◆ The task: Restate exactly the lines from the top of the listing below to the line containing "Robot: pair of"; the remaining lines are not wanted.

(Beginning of Given data)

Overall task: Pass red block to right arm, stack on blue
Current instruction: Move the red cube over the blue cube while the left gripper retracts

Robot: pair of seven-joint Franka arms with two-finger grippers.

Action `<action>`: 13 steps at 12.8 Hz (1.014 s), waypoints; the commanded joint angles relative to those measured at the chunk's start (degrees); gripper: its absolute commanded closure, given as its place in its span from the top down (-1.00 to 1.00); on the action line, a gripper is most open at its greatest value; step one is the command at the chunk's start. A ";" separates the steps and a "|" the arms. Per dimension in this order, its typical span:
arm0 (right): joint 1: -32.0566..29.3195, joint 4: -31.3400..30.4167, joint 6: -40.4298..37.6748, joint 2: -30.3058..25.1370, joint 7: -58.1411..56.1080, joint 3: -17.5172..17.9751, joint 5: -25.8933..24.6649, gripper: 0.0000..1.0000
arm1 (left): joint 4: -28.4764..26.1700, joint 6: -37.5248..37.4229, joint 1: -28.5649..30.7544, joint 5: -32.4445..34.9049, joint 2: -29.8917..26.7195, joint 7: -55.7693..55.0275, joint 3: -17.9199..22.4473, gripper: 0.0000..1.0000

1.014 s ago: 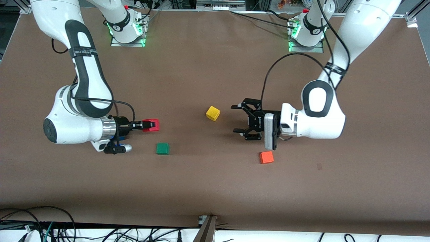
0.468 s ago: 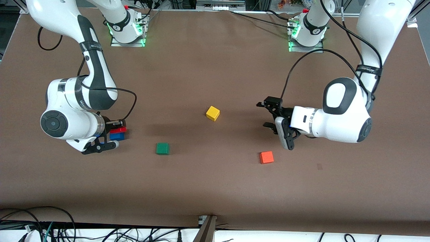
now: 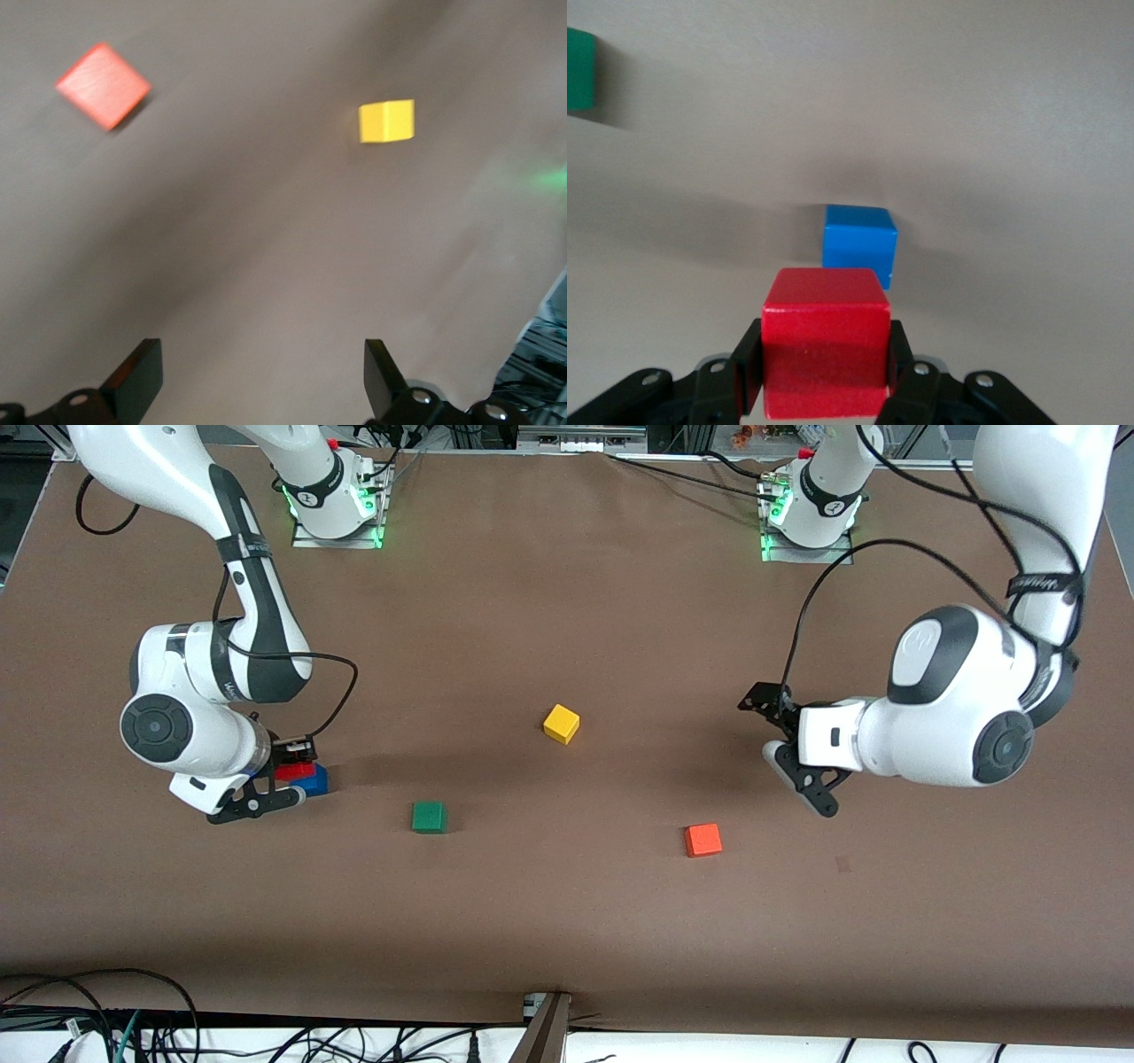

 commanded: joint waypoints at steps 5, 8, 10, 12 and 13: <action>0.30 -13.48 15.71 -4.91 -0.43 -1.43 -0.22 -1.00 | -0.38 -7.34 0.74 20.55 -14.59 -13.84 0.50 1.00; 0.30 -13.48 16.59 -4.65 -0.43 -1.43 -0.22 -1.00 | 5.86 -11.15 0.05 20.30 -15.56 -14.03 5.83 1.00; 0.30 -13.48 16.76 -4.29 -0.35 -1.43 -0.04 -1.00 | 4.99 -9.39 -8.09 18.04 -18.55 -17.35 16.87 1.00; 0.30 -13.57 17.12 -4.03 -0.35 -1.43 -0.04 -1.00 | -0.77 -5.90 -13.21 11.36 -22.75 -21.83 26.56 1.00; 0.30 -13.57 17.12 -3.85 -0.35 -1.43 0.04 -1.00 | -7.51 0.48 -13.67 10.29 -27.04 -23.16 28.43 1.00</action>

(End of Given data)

◆ Final answer:
Overall task: Pass red block to right arm, stack on blue
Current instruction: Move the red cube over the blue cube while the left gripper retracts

Robot: pair of seven-joint Franka arms with two-finger grippers.

Nothing else belongs to this exercise.